Implementation Sequence¶
| Phase | Control Domain | Rationale |
|---|---|---|
| 1 | Identity & Access | Without IAM, nothing else is enforceable |
| 2 | Logging & Observability | You can't detect what you can't see |
| 3 | Network & Segmentation | Reduce blast radius, enforce zone boundaries |
| 4 | Data Protection | PII, model I/O, context window data flows |
| 5 | Secrets & Credentials | API keys, tokens, vault patterns |
| 6 | Supply Chain | Model provenance, dependency integrity, AI-BOM |
| 7 | Incident Response | AI-specific IR extending enterprise processes |
Agentic controls (TOOL, SESS, DEL, SAND) are implemented in parallel with the relevant phase when agentic systems are in scope.
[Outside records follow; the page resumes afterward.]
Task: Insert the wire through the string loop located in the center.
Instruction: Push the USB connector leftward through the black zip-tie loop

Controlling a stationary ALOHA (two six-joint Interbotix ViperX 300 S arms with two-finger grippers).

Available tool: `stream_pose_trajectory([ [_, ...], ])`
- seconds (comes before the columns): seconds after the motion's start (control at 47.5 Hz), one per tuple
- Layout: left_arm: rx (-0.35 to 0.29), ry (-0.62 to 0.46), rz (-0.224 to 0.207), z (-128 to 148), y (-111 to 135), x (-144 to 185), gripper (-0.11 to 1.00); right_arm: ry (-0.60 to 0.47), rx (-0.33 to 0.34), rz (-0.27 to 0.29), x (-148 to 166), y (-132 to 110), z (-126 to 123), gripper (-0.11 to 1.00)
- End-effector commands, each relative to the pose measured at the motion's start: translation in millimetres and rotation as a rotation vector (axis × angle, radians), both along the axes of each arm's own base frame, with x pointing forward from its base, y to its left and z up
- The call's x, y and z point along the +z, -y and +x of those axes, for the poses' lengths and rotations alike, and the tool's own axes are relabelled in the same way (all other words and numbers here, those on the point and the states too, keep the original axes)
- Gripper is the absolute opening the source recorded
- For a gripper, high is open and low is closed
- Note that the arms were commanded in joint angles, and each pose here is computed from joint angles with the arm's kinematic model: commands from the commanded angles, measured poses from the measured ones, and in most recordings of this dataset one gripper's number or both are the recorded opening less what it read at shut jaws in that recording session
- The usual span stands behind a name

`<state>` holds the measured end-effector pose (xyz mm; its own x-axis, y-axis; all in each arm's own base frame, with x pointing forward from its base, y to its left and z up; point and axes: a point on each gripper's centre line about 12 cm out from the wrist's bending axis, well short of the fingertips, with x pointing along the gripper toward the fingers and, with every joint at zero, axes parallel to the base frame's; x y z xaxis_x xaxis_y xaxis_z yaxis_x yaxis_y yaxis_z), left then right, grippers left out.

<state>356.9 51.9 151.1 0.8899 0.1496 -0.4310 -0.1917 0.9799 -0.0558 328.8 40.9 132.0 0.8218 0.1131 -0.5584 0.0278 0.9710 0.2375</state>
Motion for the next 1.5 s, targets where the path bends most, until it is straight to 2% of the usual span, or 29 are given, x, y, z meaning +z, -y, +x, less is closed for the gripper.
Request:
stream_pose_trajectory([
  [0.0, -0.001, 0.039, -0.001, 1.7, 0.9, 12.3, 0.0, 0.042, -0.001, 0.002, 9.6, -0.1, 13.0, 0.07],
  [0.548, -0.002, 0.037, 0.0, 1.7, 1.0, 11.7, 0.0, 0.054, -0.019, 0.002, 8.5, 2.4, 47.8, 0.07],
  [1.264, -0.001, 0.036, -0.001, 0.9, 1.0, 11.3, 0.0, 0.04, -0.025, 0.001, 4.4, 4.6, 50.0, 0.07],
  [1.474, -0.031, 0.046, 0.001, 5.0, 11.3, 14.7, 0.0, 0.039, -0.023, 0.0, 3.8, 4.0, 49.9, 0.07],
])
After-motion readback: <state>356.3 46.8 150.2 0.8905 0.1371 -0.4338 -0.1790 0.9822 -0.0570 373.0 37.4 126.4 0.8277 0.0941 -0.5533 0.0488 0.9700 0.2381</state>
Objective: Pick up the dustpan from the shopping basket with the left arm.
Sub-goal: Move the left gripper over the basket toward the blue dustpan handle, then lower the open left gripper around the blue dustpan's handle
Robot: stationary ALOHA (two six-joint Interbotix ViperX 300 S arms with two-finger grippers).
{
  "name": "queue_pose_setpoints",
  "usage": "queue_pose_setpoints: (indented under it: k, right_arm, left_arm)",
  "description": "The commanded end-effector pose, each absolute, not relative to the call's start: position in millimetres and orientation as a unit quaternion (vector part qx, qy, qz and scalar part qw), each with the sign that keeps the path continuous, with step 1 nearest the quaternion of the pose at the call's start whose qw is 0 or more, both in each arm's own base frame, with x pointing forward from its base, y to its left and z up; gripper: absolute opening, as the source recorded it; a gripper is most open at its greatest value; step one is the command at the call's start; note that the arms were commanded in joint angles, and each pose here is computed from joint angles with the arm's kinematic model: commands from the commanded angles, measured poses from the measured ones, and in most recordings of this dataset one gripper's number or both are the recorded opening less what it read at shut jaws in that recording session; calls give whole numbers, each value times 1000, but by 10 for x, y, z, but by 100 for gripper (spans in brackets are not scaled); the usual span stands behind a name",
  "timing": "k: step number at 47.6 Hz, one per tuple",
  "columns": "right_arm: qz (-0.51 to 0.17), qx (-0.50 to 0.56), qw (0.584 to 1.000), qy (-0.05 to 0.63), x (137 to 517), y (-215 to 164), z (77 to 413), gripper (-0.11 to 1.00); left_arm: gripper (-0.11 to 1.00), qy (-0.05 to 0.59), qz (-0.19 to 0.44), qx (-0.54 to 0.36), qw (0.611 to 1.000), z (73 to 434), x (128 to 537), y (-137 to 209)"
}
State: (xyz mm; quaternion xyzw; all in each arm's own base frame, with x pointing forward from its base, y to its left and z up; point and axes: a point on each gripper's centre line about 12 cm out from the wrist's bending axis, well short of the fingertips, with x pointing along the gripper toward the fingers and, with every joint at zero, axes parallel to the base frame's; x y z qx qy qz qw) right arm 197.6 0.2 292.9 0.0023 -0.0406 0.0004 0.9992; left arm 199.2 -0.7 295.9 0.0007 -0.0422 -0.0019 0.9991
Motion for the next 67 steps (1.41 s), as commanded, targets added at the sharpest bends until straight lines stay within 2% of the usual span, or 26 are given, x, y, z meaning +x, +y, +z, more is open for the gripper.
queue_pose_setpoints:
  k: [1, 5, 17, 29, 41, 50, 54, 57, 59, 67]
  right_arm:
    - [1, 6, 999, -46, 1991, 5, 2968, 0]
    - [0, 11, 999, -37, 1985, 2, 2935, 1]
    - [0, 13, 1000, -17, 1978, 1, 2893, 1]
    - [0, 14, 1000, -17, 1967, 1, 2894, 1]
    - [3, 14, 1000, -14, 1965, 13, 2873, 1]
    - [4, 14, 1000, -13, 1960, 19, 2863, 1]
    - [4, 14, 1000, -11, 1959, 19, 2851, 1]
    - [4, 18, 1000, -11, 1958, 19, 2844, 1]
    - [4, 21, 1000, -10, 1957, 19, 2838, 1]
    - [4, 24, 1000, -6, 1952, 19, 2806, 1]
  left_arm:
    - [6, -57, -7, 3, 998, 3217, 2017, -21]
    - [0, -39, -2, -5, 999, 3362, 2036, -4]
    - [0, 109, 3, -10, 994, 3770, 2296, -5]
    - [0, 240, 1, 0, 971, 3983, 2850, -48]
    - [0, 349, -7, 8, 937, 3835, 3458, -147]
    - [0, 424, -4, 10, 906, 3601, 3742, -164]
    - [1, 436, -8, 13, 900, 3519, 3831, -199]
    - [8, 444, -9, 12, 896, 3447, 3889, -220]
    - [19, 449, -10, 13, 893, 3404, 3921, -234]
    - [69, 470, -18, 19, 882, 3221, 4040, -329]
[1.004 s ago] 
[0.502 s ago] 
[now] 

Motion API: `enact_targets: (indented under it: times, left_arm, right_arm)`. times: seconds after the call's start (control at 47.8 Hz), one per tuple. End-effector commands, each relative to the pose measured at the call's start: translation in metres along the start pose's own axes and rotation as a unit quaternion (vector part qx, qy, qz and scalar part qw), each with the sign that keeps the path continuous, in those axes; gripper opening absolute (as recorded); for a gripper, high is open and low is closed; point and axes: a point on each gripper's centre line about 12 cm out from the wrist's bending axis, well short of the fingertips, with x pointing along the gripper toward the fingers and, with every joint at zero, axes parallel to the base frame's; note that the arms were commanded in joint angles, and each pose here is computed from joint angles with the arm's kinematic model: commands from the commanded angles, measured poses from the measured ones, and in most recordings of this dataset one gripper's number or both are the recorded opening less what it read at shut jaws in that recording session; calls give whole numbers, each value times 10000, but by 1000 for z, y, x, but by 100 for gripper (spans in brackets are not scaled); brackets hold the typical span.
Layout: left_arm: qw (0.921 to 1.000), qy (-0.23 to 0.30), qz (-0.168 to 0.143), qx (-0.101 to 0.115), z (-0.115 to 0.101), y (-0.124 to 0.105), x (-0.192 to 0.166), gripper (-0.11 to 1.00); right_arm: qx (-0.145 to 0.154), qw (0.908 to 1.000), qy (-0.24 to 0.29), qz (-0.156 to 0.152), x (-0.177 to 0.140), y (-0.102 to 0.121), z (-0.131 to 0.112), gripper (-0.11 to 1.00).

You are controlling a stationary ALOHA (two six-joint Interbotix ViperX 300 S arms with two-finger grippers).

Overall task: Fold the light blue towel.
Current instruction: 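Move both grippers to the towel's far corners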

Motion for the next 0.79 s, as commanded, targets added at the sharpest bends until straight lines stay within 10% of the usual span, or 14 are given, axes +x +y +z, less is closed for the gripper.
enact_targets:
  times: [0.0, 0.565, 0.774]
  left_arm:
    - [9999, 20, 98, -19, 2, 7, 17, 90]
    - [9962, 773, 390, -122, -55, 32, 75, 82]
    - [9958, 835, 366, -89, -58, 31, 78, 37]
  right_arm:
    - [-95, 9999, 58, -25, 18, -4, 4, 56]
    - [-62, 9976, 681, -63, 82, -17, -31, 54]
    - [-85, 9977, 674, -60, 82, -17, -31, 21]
Relationship to Parent Framework¶
The parent framework (airuntimesecurity.io) defines the behavioral pattern:
- What to enforce (Guardrails prevent, Judge detects, Humans decide)
- Why it's necessary (non-determinism, emergent behavior, adversarial inputs)
- When to apply controls (risk tier classification)
This repo defines:
- How to enforce it at the infrastructure level (80 technical controls)
- Where the boundaries are (network zones, identity chains, data flows)
- Which platforms implement it (AWS, Azure, Databricks patterns)
The parent framework answers what. This repo answers how.